-
Notifications
You must be signed in to change notification settings - Fork 39
New issue
Have a question about this project? Sign up for a free GitHub account to open an issue and contact its maintainers and the community.
By clicking “Sign up for GitHub”, you agree to our terms of service and privacy statement. We’ll occasionally send you account related emails.

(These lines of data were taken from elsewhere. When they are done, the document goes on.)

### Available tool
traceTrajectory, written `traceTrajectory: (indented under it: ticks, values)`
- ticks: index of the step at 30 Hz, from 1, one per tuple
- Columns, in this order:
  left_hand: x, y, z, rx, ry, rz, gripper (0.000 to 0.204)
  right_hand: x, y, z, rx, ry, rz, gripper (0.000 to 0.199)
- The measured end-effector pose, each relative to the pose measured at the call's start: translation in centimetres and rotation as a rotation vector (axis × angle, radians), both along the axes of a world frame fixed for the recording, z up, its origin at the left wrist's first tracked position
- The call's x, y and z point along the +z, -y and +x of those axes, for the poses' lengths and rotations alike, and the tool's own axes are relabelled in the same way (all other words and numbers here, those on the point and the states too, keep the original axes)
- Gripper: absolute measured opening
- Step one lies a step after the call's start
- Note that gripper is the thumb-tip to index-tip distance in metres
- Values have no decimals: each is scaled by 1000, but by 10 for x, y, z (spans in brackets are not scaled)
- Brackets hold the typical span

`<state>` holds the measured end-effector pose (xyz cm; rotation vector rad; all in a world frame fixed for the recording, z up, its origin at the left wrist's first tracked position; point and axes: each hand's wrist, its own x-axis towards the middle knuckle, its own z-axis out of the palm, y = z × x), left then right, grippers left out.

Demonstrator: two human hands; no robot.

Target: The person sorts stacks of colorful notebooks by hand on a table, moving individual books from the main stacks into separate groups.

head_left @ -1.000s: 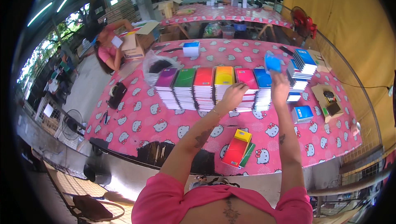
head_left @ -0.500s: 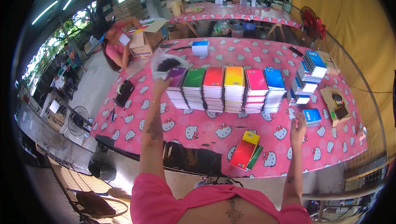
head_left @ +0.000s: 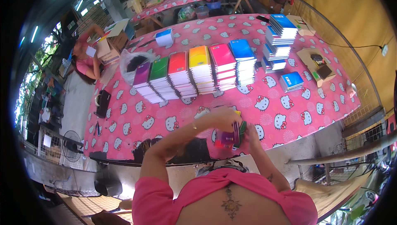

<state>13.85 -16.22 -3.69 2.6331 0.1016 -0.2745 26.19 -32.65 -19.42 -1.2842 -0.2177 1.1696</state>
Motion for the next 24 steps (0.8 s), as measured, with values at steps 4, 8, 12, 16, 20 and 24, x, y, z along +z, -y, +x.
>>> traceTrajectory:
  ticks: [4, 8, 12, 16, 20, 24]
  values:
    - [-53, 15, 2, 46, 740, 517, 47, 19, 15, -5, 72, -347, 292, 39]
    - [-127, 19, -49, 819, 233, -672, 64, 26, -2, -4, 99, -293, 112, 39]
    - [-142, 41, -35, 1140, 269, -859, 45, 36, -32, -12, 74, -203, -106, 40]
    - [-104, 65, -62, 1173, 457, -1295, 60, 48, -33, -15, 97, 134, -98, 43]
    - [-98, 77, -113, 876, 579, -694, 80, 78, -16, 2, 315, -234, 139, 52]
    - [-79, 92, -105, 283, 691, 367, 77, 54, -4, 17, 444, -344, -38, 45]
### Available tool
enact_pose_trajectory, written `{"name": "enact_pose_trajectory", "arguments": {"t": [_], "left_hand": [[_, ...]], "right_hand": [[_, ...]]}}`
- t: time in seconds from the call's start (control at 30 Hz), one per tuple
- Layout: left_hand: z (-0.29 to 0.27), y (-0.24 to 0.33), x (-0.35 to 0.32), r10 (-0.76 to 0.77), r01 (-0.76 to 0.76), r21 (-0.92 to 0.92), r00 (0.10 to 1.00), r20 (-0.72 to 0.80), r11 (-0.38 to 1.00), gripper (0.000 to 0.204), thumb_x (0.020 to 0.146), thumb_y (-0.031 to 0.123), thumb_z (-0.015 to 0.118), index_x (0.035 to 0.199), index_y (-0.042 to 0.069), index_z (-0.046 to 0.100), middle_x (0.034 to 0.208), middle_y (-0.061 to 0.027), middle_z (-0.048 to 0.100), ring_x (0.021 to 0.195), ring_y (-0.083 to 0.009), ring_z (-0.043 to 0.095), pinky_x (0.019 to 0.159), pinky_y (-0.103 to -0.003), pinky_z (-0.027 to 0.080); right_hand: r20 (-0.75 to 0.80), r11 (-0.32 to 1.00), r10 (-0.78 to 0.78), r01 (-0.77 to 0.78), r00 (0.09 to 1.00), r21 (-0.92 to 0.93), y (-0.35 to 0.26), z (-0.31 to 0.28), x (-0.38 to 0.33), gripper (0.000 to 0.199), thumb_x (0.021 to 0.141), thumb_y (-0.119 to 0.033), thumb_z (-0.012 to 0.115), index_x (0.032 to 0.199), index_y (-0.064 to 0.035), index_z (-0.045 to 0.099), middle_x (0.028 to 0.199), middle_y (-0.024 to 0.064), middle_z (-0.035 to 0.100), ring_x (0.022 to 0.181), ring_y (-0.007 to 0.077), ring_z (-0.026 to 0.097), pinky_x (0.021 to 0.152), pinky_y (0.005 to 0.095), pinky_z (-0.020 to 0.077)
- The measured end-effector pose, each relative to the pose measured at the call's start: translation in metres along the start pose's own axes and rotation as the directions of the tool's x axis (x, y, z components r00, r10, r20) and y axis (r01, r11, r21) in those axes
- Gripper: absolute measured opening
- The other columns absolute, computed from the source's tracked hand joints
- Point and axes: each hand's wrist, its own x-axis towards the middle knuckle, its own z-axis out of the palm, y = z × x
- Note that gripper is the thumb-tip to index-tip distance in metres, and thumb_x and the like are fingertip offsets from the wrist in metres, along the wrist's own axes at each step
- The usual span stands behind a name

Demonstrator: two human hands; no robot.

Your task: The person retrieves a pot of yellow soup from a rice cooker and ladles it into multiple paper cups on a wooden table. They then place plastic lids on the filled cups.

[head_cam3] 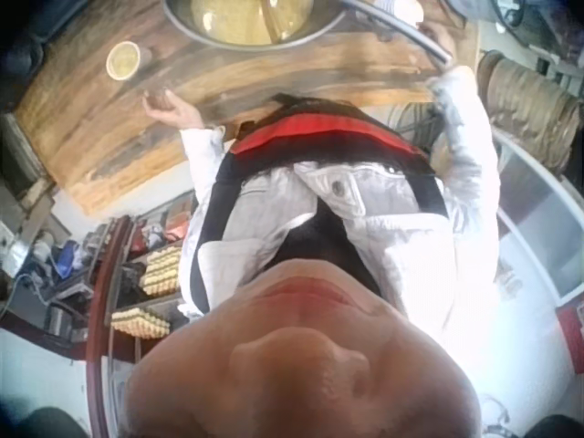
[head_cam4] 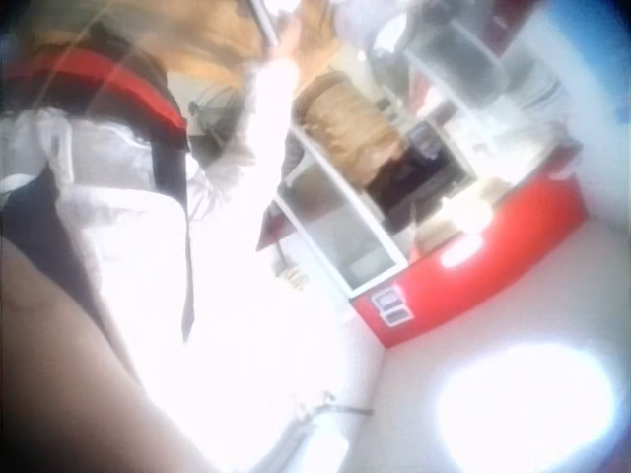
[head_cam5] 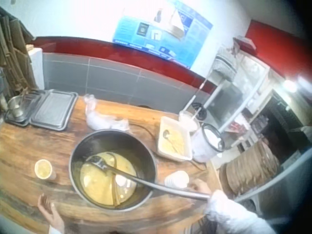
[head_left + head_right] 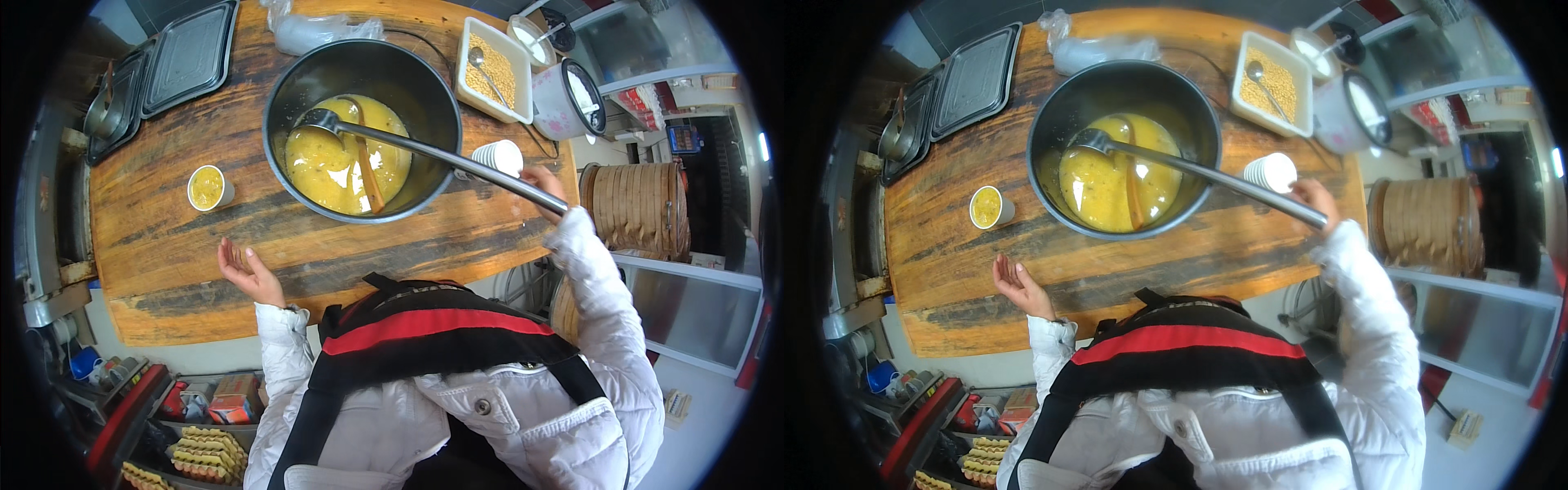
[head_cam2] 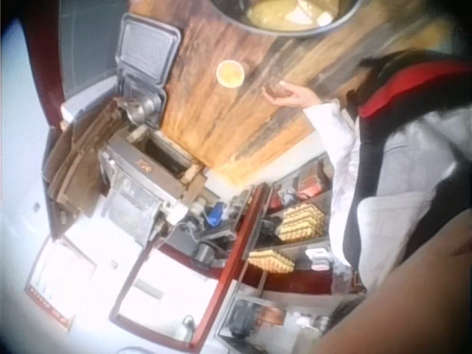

Already on GitHub? Sign in to your account
VoLTE vs NATPING #53
Comments
I realize its bad in terms of draining UEs battery but I had it in place to ensure that SIP signaling messages are exchanged reliably and not getting lost in the transition from IDLE <--> CONNECTED. Also, it can be easily disabled in pcscf.cfg so one can tailor to their deployment needs
I am not sure whether I stood your point here but in any case VoLTE SIP signaling is not NATed in mobile networks
Havent test dual SIM phone so not aware of this issue.
I agree that its a weird naming and misleading to think that it a ping for NATed client only which is not the case. In general its a SIP OPTIONS based pinging which is usually need when calling between SIP clients behind a NAT.
In order to do that you can enable frequent keepalives to only VoWifi client by checking their sip.P-Access-Network-Info SIP header and adding them to the to-be-pinged list maintained in the script only if its a WLAN |
The handling of state transition (or any other radio induced) small unstable periods should be handled through some sort of retry mechanism, not via constant ping :-) Something simple might work: try the first time with short timeout, then a bit longer, then one last time with even longer. Something like: 200ms, 500ms, 1000ms. I am not expecting you to incorporate some elaborate adaptive retrans scheme here :-)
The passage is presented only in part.